200MP Samsung ISOCELL HP1 sensor announced
ISOCELL HP1 is the first ultrahigh-resolution that comes in a small package for today’s handheld devices. Samsung says pictures taken processed through HP1 stay sharp even when cropped or resized. It’s got a new “ChameleonCell technology” that can change its pixel layout depending on the environment, two-by-two, four-by-four, sixteen-by-sixteen, and so on.
In a low-lit environment, HP1 transforms into a 12.5MP image sensor with large 2.56μm pixels, merging 16 neighboring pixels. “The newly formed 2.56μm pixel is capable of more light absorption and sensitivity, producing brighter and clearer photos indoors or in the evening,” says Samsung. In brightly lit environments, ISOCELL HP1 can take advantage of the full 200 MP ultra-high-definition resolution available.
Interestingly, HP1 is capable of recording 8K videos at 30 frames-per-second (fps). The HP1 sensor merges four neighboring pixels to bring the resolution down to 50MP or 8,192 x 6,144 to take 8K videos.
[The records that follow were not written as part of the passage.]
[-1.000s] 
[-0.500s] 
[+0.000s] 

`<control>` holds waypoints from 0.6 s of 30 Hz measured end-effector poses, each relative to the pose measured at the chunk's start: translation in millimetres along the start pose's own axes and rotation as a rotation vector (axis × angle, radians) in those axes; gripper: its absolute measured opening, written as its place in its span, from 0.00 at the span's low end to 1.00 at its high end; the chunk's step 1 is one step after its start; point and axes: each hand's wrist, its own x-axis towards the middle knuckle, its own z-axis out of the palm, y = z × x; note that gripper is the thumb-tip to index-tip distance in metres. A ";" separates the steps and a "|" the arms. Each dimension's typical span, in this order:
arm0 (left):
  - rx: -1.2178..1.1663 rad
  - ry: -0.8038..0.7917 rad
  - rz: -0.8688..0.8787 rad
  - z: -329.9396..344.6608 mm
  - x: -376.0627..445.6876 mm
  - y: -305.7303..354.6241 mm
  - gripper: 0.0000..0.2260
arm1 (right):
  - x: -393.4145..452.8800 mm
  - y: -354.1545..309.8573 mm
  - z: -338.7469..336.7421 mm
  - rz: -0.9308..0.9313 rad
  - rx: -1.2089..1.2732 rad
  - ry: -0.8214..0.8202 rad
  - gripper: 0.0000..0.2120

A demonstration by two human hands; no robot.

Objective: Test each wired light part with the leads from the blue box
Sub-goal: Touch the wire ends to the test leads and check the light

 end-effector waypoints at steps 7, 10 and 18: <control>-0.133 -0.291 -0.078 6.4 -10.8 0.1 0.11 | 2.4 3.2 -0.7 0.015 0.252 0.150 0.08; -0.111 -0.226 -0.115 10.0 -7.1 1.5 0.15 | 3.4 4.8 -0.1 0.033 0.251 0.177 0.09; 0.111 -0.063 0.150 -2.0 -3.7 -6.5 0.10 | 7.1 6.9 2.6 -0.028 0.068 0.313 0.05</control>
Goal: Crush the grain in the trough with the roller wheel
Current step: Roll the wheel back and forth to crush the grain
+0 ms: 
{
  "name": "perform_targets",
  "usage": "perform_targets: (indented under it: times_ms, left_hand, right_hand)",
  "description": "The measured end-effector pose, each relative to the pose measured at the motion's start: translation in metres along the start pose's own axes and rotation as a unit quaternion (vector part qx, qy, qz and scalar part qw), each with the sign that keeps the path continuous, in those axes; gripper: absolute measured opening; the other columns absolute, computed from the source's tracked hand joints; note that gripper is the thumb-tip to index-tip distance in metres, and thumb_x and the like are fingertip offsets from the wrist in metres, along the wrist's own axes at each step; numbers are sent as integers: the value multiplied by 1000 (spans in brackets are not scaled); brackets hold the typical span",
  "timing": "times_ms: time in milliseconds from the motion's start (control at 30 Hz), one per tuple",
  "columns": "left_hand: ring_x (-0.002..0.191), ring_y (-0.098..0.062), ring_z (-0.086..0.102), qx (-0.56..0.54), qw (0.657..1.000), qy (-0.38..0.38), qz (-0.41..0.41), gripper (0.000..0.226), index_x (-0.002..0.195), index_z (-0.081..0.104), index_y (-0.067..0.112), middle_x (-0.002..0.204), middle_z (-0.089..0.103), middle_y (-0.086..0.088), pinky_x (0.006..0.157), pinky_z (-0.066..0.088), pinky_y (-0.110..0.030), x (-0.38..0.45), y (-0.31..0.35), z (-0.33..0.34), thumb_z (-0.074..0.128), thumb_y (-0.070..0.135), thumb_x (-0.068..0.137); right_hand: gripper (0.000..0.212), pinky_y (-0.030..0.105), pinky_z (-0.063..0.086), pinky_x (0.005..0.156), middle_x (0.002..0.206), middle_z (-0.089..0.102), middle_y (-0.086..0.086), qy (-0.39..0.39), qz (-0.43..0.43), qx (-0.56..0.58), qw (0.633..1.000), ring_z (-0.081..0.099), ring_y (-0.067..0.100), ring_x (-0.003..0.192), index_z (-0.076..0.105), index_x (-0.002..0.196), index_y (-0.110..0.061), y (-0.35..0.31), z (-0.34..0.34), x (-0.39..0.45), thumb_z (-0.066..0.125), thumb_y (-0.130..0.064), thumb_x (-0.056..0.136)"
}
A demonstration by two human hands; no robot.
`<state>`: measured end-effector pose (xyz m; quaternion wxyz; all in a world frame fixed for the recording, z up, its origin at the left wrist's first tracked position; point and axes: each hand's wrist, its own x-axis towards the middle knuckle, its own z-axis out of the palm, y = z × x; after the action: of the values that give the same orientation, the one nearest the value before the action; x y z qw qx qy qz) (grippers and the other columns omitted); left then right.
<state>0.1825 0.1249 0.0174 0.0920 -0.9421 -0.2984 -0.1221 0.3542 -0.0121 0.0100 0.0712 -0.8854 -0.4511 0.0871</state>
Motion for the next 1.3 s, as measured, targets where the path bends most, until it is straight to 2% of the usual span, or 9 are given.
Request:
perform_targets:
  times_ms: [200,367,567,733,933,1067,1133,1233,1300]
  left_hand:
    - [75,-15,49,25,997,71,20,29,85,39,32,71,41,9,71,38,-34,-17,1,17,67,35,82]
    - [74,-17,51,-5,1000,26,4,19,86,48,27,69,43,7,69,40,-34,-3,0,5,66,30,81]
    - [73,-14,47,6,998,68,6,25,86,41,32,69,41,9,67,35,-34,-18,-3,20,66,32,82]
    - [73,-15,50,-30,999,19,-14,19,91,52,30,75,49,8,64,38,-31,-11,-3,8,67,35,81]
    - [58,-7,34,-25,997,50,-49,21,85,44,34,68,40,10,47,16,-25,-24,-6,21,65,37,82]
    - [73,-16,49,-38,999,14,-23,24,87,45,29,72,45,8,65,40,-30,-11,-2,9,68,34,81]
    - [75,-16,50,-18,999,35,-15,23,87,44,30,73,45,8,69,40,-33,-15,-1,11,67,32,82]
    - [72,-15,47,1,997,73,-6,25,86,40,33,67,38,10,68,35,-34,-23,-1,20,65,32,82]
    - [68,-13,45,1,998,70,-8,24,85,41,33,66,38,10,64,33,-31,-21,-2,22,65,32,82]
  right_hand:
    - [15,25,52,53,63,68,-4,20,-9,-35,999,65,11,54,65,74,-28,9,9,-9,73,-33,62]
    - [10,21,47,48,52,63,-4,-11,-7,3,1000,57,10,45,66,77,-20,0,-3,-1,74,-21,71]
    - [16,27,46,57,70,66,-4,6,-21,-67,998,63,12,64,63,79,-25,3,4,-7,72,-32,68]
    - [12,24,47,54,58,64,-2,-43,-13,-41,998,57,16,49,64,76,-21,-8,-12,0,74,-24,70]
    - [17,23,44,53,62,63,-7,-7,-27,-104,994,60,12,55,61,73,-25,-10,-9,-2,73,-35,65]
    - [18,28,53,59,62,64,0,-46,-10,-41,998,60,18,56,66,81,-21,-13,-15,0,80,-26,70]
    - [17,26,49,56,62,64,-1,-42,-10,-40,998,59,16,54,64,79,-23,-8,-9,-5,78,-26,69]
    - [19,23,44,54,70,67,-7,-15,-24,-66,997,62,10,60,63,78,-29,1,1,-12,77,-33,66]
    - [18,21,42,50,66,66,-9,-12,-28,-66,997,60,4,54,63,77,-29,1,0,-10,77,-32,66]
Along with the flagship image sensor, Samsung also announced ISOCELL GN5. Samsung says ISOCELL GN5 is the world’s first 1.0μm image sensor to integrate Dual Pixel Pro. The Dual Pixel Pro technology, which comes in the company’s other sensors as well, boasts advanced autofocusing capabilities. The GN5 places “two photodiodes, the smallest in the industry, within each 1.0μm pixel of the sensor either horizontally or vertically to recognize pattern changes in all directions.” It also comes with Samsung’s proprietary pixel technology, Front Deep Trench Isolation (FDTI), that allows each photodiode of the Dual Pixel Pro to absorb and hold more light information.
“Samsung has been pioneering ultrafine pixel technologies that are taking high-resolution image sensors to the next level,” said Duckhyun Chang, executive vice president of sensor business at Samsung Electronics. “With the ISOCELL HP1 that is breaking barriers and ISOCELL GN5 bringing ultrafast autofocus, Samsung will continue to lead the trend for next-generation mobile imaging technologies.”